When you are empathetic, it means you have very high regard for the other person. You develop a false deep belief that you understand the attitude and the emotions of the other individual completely. And you decide to choose that action among all your available options at that point of time which positively/neutrally benefits the other person.

Its all sunny when everything goes well as you expected. When you put yourself in the shoes of the other person and other person reacts the way you expect them too.

But empathy has the power to shape your own true personality for the benefit of the other person; empathy can be upsetting when you do not receive the reactions/rewards that you have expected your action to return; empathy can fill you with disgust and guilt when the person whom you thought you understood so well isn’t empathetic towards you or betrays you.
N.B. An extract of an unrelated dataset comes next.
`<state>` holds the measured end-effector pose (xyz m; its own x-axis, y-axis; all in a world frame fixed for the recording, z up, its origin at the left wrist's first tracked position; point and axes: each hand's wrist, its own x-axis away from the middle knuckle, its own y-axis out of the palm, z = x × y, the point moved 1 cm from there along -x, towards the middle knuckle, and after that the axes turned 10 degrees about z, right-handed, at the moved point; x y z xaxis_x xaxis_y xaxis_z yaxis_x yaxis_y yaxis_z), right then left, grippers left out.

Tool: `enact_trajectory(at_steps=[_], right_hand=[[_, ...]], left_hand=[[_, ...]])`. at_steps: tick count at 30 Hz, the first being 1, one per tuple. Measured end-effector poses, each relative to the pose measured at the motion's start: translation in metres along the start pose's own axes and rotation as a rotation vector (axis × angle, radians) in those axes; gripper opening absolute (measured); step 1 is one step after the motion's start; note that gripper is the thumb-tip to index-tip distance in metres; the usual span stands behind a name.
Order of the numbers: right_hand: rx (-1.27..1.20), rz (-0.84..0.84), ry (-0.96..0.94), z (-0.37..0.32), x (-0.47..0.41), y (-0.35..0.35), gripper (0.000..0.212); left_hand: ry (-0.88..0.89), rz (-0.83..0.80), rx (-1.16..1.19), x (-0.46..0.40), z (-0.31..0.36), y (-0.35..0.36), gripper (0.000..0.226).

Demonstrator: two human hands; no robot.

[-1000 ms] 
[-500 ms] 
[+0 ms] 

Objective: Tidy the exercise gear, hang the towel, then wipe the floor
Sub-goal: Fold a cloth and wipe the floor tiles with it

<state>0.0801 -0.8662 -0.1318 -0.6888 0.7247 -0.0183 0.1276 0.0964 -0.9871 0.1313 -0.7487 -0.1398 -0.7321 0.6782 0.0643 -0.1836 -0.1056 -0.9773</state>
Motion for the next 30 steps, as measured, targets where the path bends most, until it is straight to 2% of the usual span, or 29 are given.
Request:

Empathy adds a lot of stress on you when making decisions. It doesn’t let you act freely because you always fear about hurting the other person’s feelings in any unforeseen way. Empathy changes from who you are to who you think you need to be to be liked by the other person. Empathy forces you to become compatible, adaptable and will constrain your expressions. And, empathy can make you pretentious.

In short, empathy is definitely essential to keep kindled relationships alive. But a person should only be empathetic as long as he feels it is not hindering his true will/expressions to a big extent. It’s very subjective and one shouldn’t be blamed for not being empathetic. It’s just another trait of one’s personality which might include countless other good qualities.

If we had a shot for everytime I said empathy, it would be a kick-ass party yo!